It is understandable how Donna Tartt’s ‘The Secret History’ became a long-term bestseller and conquered a place in so many book lovers hearts. The story centered on a group of young bright affluent students at an exclusive Vermont College in the 1980’s roaming wild and burning through money is exceptionally engaging .and compulsively addictive.

The young group is composed of a variety of apparently sympathetic characters Richard who, unlike his peers, is on a scholarship to the exclusive college and is at great pains to conceal his blue-collar roots, twins Camilla and Charles known for their manners and gentle ways, Henry the emergent leader of the group remarkable for his adaptability to changes in circumstance and ability to mix easily with all sorts of people and also Francis and Bunny who enjoy all life has to offer with great self-assurance. What the characters all have in common is that they are all students of the charismatic erudite Professor  Julian  Morrow who teaches them Classics exclusively to a level of detail and reverence far above the academic norm.

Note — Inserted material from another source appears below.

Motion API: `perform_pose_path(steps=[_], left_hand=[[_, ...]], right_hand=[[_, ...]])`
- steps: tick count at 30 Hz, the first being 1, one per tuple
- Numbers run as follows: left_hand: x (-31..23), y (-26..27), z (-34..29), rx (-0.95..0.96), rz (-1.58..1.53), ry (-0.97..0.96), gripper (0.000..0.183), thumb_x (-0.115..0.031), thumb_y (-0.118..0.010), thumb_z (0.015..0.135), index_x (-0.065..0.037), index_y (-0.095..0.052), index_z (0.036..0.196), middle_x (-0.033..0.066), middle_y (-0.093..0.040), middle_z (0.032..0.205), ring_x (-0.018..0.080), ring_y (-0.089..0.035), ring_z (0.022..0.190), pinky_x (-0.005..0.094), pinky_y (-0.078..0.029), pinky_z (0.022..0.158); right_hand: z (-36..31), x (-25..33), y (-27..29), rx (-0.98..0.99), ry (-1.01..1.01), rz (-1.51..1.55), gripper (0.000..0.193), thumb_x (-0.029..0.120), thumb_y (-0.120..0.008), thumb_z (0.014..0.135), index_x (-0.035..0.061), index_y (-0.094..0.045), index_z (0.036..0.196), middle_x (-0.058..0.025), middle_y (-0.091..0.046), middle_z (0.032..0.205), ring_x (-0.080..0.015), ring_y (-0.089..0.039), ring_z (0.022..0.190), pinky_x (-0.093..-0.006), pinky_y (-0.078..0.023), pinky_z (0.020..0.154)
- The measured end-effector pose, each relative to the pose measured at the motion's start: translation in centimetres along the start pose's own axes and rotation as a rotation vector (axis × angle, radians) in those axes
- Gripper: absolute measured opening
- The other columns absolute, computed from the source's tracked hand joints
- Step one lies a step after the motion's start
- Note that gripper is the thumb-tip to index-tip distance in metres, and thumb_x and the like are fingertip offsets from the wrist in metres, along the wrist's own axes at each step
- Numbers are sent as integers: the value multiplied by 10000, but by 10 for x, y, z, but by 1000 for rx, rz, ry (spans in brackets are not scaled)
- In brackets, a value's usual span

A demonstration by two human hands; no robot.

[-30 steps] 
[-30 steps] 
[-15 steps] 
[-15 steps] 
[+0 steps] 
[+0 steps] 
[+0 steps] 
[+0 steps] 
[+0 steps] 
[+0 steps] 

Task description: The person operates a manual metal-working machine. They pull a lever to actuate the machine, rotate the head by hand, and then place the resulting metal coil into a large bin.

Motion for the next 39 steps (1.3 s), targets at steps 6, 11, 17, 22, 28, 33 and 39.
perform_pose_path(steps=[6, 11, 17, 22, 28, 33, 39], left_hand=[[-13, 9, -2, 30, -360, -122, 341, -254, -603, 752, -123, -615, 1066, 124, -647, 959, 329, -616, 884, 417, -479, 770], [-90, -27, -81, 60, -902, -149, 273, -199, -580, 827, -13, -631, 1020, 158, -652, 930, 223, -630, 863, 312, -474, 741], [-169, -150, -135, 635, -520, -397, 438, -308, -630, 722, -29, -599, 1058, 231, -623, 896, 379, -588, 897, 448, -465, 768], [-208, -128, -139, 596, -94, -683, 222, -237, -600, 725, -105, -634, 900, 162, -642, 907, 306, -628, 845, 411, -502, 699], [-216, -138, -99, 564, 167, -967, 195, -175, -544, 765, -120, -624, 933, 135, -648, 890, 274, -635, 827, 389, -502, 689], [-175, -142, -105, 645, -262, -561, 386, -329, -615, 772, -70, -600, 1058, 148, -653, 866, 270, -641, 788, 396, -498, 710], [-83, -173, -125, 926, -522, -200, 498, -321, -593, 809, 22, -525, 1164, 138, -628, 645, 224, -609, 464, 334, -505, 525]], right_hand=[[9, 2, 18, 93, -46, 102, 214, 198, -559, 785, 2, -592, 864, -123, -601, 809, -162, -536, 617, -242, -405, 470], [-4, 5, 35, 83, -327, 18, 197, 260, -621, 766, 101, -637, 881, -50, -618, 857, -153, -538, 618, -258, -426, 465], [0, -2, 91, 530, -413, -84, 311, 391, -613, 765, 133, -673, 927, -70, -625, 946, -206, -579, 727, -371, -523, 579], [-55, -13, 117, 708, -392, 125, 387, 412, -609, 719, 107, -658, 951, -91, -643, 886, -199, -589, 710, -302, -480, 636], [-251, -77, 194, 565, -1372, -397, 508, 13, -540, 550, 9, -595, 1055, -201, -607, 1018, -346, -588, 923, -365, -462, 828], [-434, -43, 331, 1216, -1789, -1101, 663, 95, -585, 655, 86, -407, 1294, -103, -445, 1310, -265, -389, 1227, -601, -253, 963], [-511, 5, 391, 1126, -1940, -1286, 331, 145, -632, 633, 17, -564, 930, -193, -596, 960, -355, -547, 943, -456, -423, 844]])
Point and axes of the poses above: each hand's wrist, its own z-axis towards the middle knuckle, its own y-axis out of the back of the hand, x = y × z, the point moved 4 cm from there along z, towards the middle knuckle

Inspired deeply by their passionate teacher a few members of the group perform a Dionysian rite one night (a rite designed to work the worshiper into a state of ecstasy in order to feel the power of the gods through wine, dancing and often sexual expression) but the rite has truly gross consequences for the group which go on to drive the plot to even wilder and darker places and the death of Bunny Corcoran (whose death is revealed to the reader in the first line of the novel). the-rites-of-dionysus

Do not look for redemption, regret or guilty melancholy from this group, as a reader the novel demands that one must think much bigger when it comes to this motley crew and contemplate openly Donna Tartt’s brilliant subtle suggestions that Henry may himself be the devil incarnate and that in this existential world absolutely anything is possible once you have the nerve and stomach for it.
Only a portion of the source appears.